▶ **Recorded data**:
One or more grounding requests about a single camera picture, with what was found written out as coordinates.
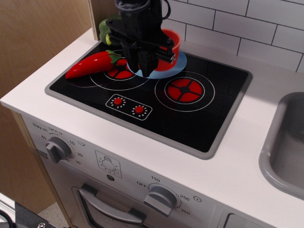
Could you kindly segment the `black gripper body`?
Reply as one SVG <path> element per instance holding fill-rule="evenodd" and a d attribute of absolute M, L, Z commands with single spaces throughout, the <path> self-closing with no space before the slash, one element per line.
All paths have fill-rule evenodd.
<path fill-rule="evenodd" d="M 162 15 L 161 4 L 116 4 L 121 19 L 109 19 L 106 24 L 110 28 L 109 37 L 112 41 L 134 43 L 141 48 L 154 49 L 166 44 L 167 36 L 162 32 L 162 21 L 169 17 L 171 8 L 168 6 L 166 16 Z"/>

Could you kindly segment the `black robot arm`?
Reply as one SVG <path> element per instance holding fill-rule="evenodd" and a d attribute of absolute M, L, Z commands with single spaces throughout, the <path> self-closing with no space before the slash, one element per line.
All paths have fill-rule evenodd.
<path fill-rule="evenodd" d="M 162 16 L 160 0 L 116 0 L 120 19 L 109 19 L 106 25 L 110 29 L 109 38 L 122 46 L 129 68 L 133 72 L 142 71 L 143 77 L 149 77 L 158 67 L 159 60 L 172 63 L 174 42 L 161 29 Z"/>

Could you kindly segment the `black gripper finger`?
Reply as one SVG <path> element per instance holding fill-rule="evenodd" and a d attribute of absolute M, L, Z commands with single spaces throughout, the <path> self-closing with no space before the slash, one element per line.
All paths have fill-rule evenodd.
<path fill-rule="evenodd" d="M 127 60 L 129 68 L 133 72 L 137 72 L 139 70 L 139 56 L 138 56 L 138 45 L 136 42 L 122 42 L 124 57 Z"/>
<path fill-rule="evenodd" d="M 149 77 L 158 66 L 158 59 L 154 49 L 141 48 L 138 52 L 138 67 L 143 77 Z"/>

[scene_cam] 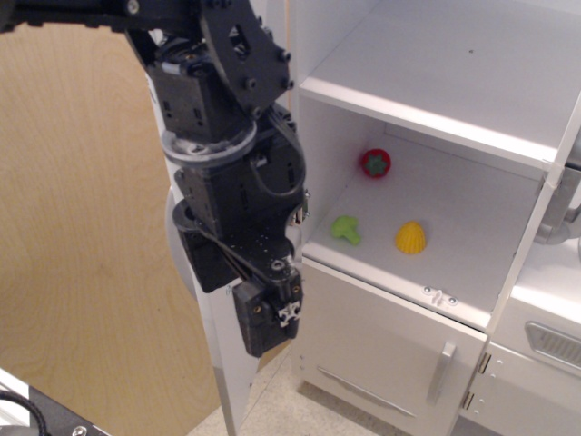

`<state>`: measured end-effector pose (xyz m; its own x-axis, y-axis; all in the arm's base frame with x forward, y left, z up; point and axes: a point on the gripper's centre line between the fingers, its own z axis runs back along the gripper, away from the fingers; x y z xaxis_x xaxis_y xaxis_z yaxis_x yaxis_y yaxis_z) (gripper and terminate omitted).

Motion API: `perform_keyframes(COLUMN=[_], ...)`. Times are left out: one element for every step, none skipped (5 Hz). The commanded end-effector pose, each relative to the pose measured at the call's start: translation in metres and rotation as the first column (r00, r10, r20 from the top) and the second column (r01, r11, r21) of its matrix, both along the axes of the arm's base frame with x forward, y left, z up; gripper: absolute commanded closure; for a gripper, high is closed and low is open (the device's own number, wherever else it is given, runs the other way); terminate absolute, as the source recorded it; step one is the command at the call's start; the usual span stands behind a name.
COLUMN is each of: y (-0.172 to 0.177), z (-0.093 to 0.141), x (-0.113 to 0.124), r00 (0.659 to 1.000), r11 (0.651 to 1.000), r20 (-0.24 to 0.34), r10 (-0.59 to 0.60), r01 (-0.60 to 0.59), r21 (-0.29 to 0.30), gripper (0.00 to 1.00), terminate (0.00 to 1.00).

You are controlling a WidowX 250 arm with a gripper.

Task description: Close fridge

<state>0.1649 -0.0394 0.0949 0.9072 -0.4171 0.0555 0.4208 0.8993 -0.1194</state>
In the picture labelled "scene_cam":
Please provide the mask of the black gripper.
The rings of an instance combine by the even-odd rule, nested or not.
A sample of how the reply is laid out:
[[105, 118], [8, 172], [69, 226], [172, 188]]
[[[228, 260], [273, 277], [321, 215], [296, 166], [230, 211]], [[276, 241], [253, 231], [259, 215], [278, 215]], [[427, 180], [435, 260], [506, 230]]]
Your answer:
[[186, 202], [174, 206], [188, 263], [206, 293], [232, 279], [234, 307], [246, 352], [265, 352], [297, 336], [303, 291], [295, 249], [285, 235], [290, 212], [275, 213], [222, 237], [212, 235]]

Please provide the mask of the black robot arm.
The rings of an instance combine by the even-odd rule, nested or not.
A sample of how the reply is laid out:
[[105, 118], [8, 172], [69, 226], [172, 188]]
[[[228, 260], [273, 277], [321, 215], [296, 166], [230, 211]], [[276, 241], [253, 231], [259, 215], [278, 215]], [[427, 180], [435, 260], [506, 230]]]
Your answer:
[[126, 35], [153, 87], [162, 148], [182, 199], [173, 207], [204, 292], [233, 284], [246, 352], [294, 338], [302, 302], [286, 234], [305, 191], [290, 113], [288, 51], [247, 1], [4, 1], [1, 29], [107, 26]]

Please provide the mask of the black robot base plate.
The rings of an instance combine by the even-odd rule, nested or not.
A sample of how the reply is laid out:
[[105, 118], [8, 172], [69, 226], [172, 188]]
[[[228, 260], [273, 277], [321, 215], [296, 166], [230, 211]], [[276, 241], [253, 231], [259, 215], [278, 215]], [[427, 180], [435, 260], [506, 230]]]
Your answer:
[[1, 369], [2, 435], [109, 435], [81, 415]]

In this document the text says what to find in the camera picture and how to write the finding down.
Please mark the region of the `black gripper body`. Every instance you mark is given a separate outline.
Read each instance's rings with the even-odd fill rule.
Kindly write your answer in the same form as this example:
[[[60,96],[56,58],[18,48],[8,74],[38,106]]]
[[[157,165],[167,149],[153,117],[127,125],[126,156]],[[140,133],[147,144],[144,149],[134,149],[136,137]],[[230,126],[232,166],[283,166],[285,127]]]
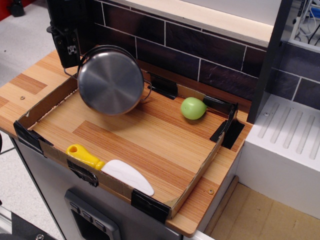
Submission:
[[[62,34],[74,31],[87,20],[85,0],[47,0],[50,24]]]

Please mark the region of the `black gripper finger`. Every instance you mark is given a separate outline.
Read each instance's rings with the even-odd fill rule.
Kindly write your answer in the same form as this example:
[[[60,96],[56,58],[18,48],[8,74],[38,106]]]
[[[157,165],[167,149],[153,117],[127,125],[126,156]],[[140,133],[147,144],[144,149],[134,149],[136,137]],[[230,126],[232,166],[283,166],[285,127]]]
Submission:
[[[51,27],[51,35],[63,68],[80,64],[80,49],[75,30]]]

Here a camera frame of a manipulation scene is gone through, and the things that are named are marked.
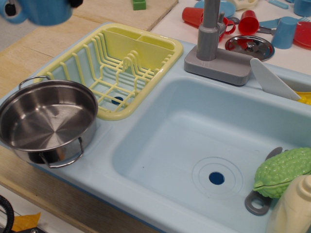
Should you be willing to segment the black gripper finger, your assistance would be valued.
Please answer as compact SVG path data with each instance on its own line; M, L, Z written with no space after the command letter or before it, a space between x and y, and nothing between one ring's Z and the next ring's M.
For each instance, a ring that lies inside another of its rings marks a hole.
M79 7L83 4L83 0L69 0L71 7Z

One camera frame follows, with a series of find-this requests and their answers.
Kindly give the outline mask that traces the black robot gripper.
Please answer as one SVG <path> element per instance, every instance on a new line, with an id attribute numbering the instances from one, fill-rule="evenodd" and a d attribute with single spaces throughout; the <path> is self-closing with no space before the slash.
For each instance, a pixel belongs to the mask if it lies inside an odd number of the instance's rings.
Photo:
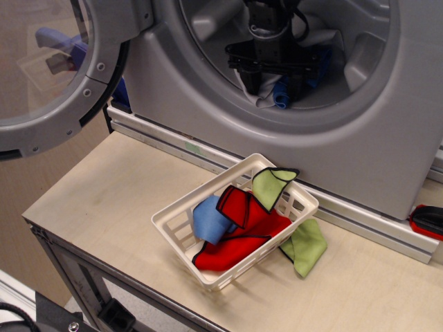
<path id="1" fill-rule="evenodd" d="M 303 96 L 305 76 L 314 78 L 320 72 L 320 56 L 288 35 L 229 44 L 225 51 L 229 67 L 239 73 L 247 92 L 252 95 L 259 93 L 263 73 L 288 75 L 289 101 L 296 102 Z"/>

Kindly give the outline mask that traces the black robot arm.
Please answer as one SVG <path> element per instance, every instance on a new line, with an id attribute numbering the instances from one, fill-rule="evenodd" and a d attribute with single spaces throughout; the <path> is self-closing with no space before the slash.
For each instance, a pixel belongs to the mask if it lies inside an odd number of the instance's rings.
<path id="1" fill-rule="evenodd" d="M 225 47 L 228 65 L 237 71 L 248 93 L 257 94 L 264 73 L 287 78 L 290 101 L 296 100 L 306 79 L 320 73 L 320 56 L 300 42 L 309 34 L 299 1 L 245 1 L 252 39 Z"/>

▶ **Your task**:
Copy the data above word for word. Pictures stay out.

▶ **Answer section**:
One or more grounding requests about a single camera picture, with what was found written out as coordinates.
Could you kindly segment the `black gripper body`?
Reply as one SVG <path> element per instance holding fill-rule="evenodd" and a d attribute of absolute M, L, Z commands with single spaces throughout, the <path> self-closing with no space before the slash, one element per line.
All paths have fill-rule evenodd.
<path fill-rule="evenodd" d="M 162 15 L 161 4 L 116 4 L 121 19 L 109 19 L 106 24 L 110 28 L 109 37 L 112 41 L 134 43 L 141 48 L 154 49 L 166 44 L 167 36 L 162 32 L 162 21 L 169 17 L 171 8 L 168 6 L 166 16 Z"/>

Could you kindly segment the `black robot arm`?
Reply as one SVG <path> element per instance holding fill-rule="evenodd" and a d attribute of absolute M, L, Z commands with single spaces throughout, the <path> self-closing with no space before the slash, one element per line.
All paths have fill-rule evenodd.
<path fill-rule="evenodd" d="M 162 16 L 160 0 L 116 0 L 120 19 L 109 19 L 106 25 L 110 29 L 109 38 L 122 46 L 129 68 L 133 72 L 142 71 L 143 77 L 149 77 L 158 67 L 159 60 L 172 63 L 174 42 L 161 29 Z"/>

Could you kindly segment the `black gripper finger`?
Reply as one SVG <path> element per instance holding fill-rule="evenodd" and a d attribute of absolute M, L, Z commands with single spaces throughout, the <path> self-closing with no space before the slash, one element per line.
All paths have fill-rule evenodd.
<path fill-rule="evenodd" d="M 127 60 L 129 68 L 133 72 L 137 72 L 139 70 L 139 56 L 138 56 L 138 45 L 136 42 L 122 42 L 124 57 Z"/>
<path fill-rule="evenodd" d="M 149 77 L 158 66 L 158 59 L 154 49 L 141 48 L 138 52 L 138 67 L 143 77 Z"/>

[scene_cam] 

`<state>`: measured end-effector pose (xyz m; its own x-axis, y-axis; all in the arm's base frame with x forward, y left, z up; point and axes: a point on the gripper's centre line between the fingers, its own z axis runs back along the gripper, away from the fingers; x y z xaxis_x xaxis_y xaxis_z yaxis_x yaxis_y yaxis_z) (gripper and terminate omitted).

Motion API: `perform_keyframes(COLUMN=[_], ...)`. Times are left out: one element for every step, none skipped (5 Hz). The commanded end-effector pose, each relative to the pose measured at the call's start: translation in metres and rotation as the first column (r00, r10, r20 from the top) and the second column (r01, r11, r21) of its matrix, both along the axes of the arm's base frame with x forward, y left, z up; gripper: absolute commanded closure; for a gripper, high is closed and low is open (the device's own number, wherever else it is given, runs the other way); terminate absolute, as the source recorded it; step one is the command at the call's start; the usual span stands behind a name.
COLUMN is each of: y (-0.172 to 0.177), z (-0.093 to 0.141), x (-0.113 to 0.124), r00 (0.659 to 1.000), r11 (0.651 to 1.000), r20 (-0.24 to 0.34), r10 (-0.59 to 0.60), r01 (-0.60 to 0.59), r21 (-0.29 to 0.30), gripper (0.00 to 1.00), terminate (0.00 to 1.00).

You are controlling a WidowX 250 arm with a gripper.

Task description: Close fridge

<state>0.1649 -0.0394 0.0949 0.9072 -0.4171 0.0555 0.4208 0.8993 -0.1194</state>
In the picture labelled "scene_cam":
Please provide the mask of the black gripper.
The rings of an instance combine by the even-odd rule, nested or not.
A sample of how the reply is laid out:
[[105, 118], [8, 172], [69, 226], [172, 188]]
[[[228, 260], [273, 277], [321, 215], [296, 166], [230, 211]], [[276, 241], [253, 231], [259, 215], [278, 215]], [[427, 180], [435, 260], [506, 230]]]
Your answer:
[[186, 202], [174, 206], [188, 263], [206, 293], [232, 279], [234, 307], [246, 352], [265, 352], [297, 336], [303, 291], [295, 249], [285, 235], [290, 212], [275, 213], [222, 237], [212, 235]]

Please provide the mask of the black robot arm.
The rings of an instance combine by the even-odd rule, nested or not.
A sample of how the reply is laid out:
[[105, 118], [8, 172], [69, 226], [172, 188]]
[[[228, 260], [273, 277], [321, 215], [296, 166], [230, 211]], [[276, 241], [253, 231], [259, 215], [278, 215]], [[427, 180], [435, 260], [506, 230]]]
Your answer:
[[126, 35], [153, 87], [162, 148], [182, 199], [173, 207], [204, 292], [233, 284], [246, 352], [294, 338], [302, 302], [286, 234], [305, 191], [290, 113], [288, 51], [247, 1], [4, 1], [1, 29], [107, 26]]

Please provide the mask of the black robot base plate.
The rings of an instance combine by the even-odd rule, nested or not.
A sample of how the reply is laid out:
[[105, 118], [8, 172], [69, 226], [172, 188]]
[[[228, 260], [273, 277], [321, 215], [296, 166], [230, 211]], [[276, 241], [253, 231], [259, 215], [278, 215]], [[427, 180], [435, 260], [506, 230]]]
Your answer:
[[1, 369], [2, 435], [109, 435], [81, 415]]

In this document the text says what to find in the camera picture and how to write the finding down.
Please mark the region of the `black gripper body`. Every instance you mark is given a separate outline.
Read each instance's rings with the even-odd fill rule.
Kindly write your answer in the same form as this example:
[[[60,96],[56,58],[18,48],[8,74],[38,106]]]
[[[157,165],[167,149],[153,117],[127,125],[126,156]],[[140,133],[147,144],[144,149],[134,149],[136,137]],[[230,126],[232,166],[283,166],[285,127]]]
Submission:
[[[62,34],[74,31],[87,20],[85,0],[47,0],[50,24]]]

Please mark the region of the `black gripper finger`. Every instance you mark is given a separate outline.
Read each instance's rings with the even-odd fill rule.
Kindly write your answer in the same form as this example:
[[[60,96],[56,58],[18,48],[8,74],[38,106]]]
[[[157,165],[167,149],[153,117],[127,125],[126,156]],[[140,133],[147,144],[144,149],[134,149],[136,137]],[[230,126],[232,166],[283,166],[285,127]]]
Submission:
[[[51,27],[51,35],[63,68],[80,64],[80,49],[75,30]]]

Here a camera frame of a manipulation scene is gone through, and the things that are named are marked.
Should you be willing to segment the black gripper finger, your assistance would be valued.
Please answer as compact SVG path data with each instance on its own line; M, L, Z written with no space after the command letter or before it, a space between x and y, and nothing between one ring's Z and the next ring's M.
For each instance, a ring that lies inside another of its rings marks a hole.
M79 7L83 4L83 0L69 0L71 7Z

One camera frame follows, with a series of find-this requests and their answers.
Kindly give the outline mask that traces the black robot gripper.
Please answer as one SVG <path> element per instance, every instance on a new line, with an id attribute numbering the instances from one, fill-rule="evenodd" and a d attribute with single spaces throughout; the <path> is self-closing with no space before the slash.
For each instance, a pixel belongs to the mask if it lies inside an odd number of the instance's rings.
Photo:
<path id="1" fill-rule="evenodd" d="M 303 96 L 305 76 L 314 78 L 320 72 L 320 56 L 288 35 L 229 44 L 225 51 L 229 67 L 239 73 L 247 92 L 252 95 L 259 93 L 263 73 L 288 75 L 289 101 L 296 102 Z"/>

Kindly give the outline mask that traces the black robot arm.
Please answer as one SVG <path> element per instance, every instance on a new line, with an id attribute numbering the instances from one, fill-rule="evenodd" and a d attribute with single spaces throughout; the <path> is self-closing with no space before the slash.
For each instance, a pixel belongs to the mask if it lies inside an odd number of the instance's rings.
<path id="1" fill-rule="evenodd" d="M 225 47 L 228 65 L 237 71 L 248 93 L 257 94 L 264 73 L 287 78 L 290 101 L 296 100 L 306 79 L 320 73 L 320 56 L 300 42 L 309 34 L 299 1 L 245 1 L 252 39 Z"/>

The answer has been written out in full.